Dolphins. Dolphins. Dolphins.


On Wednesday morning, we had a short practice session with photo-ID. During this practice session, we were introduced to Trudy (#57) and Addie (#84). While Trudy was easy to recognize because of her distinct dorsal notch, Addie’s “unsorted” photograph also seemed easy since she had a seemingly major injury. We were surprised that this injury did not in fact leave a permanent scar. During our next class, Dr. M discussed field sampling methods. We saw ways in which the same method can be applied to different study species, and scenarios in which you would actually combine methods. We touched on ethograms and the challenges of both defining behaviors and measuring them.  


As soon as lunch was ready, we chose the balcony over food as there was a large water spout forming just beyond South Bimini. Colleen was the most excited since seeing a water spout was on her bucket list! Still, everyone grabbed their cameras before grabbing lunch. We got to see the water spout getting longer, possibly fully connecting with the sea, and then slowly falling apart. We had a great view! 

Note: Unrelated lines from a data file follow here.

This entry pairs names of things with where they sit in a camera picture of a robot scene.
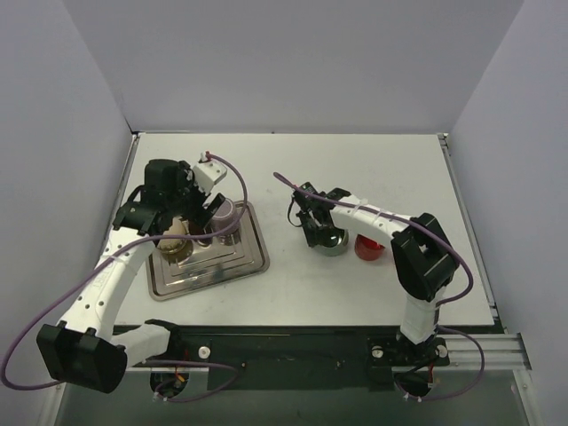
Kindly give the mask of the mauve cylindrical mug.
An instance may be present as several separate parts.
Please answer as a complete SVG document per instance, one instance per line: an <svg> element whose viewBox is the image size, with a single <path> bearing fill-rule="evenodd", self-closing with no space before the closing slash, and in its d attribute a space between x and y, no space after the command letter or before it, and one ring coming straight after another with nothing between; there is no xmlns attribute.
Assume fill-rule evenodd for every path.
<svg viewBox="0 0 568 426"><path fill-rule="evenodd" d="M225 199L223 204L217 209L215 215L209 222L210 230L218 233L231 226L225 233L220 233L217 238L221 244L231 246L238 240L240 223L236 220L239 211L235 203L230 199Z"/></svg>

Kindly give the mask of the teal glazed mug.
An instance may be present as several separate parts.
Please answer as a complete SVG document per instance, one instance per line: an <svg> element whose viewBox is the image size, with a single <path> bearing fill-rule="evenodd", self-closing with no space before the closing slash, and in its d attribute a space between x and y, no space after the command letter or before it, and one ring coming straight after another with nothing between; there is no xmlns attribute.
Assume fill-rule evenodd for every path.
<svg viewBox="0 0 568 426"><path fill-rule="evenodd" d="M325 229L318 236L315 250L323 256L340 256L349 245L349 233L342 229Z"/></svg>

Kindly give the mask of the red mug black handle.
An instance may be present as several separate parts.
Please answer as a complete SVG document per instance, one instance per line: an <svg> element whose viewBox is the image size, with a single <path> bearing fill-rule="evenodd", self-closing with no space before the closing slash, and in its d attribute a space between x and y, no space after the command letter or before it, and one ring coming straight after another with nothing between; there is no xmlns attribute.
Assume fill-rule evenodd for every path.
<svg viewBox="0 0 568 426"><path fill-rule="evenodd" d="M366 262L374 262L383 255L385 247L359 234L354 243L354 250L359 259Z"/></svg>

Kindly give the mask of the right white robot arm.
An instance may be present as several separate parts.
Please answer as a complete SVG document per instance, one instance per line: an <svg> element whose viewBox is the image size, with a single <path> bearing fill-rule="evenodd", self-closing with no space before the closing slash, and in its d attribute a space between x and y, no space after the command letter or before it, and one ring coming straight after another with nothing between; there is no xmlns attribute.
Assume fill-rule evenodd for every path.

After lunch, we headed to the boat! The seas were very different, with small waves, but it was still a beautiful day. We began with a snorkel stop at “Bimini Road,” aka “Atlantis.” We saw lots of fish, but thought the “road” was just a bunch of rocks. It was interesting that in some areas the rocks did seem to fit together, but it was hard to see a read design. There were also a lot of different marine plants that we had not seen before. One school of fish was busy staring at something in the sand, and at another point, different species appeared to be some sort of standoff. We wonder what they were doing…There was a lobster (it’s closed season!), but Sammy was the only one lucky enough to see it.  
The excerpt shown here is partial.